__Task goal__: Return the data below, unchanged.

__Collected material__:
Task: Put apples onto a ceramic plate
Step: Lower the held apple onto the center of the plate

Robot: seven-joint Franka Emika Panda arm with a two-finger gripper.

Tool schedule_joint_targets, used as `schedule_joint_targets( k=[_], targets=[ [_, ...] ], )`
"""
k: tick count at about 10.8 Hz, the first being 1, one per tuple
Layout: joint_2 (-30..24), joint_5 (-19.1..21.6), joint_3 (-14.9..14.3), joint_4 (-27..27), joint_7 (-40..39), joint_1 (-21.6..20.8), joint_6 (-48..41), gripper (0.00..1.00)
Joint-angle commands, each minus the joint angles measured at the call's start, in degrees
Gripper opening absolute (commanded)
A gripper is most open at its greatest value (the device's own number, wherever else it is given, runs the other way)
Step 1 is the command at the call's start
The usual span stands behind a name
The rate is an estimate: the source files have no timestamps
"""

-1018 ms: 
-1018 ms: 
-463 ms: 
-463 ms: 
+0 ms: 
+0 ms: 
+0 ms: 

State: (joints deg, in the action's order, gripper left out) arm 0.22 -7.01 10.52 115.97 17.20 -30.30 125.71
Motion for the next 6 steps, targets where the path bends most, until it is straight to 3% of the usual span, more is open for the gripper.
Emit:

__Response to the task__:
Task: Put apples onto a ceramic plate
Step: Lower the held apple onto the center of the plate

Robot: seven-joint Franka Emika Panda arm with a two-finger gripper.

Tool schedule_joint_targets, used as `schedule_joint_targets( k=[_], targets=[ [_, ...] ], )`
"""
k: tick count at about 10.8 Hz, the first being 1, one per tuple
Layout: joint_2 (-30..24), joint_5 (-19.1..21.6), joint_3 (-14.9..14.3), joint_4 (-27..27), joint_7 (-40..39), joint_1 (-21.6..20.8), joint_6 (-48..41), gripper (0.00..1.00)
Joint-angle commands, each minus the joint angles measured at the call's start, in degrees
Gripper opening absolute (commanded)
A gripper is most open at its greatest value (the device's own number, wherever else it is given, runs the other way)
Step 1 is the command at the call's start
The usual span stands behind a name
The rate is an estimate: the source files have no timestamps
"""

-1018 ms: 
-1018 ms: 
-463 ms: 
-463 ms: 
+0 ms: 
+0 ms: 
+0 ms: 

State: (joints deg, in the action's order, gripper left out) arm 0.22 -7.01 10.52 115.97 17.20 -30.30 125.71
Motion for the next 6 steps, targets where the path bends most, until it is straight to 3% of the usual span, more is open for the gripper.
Emit:

That completes the output.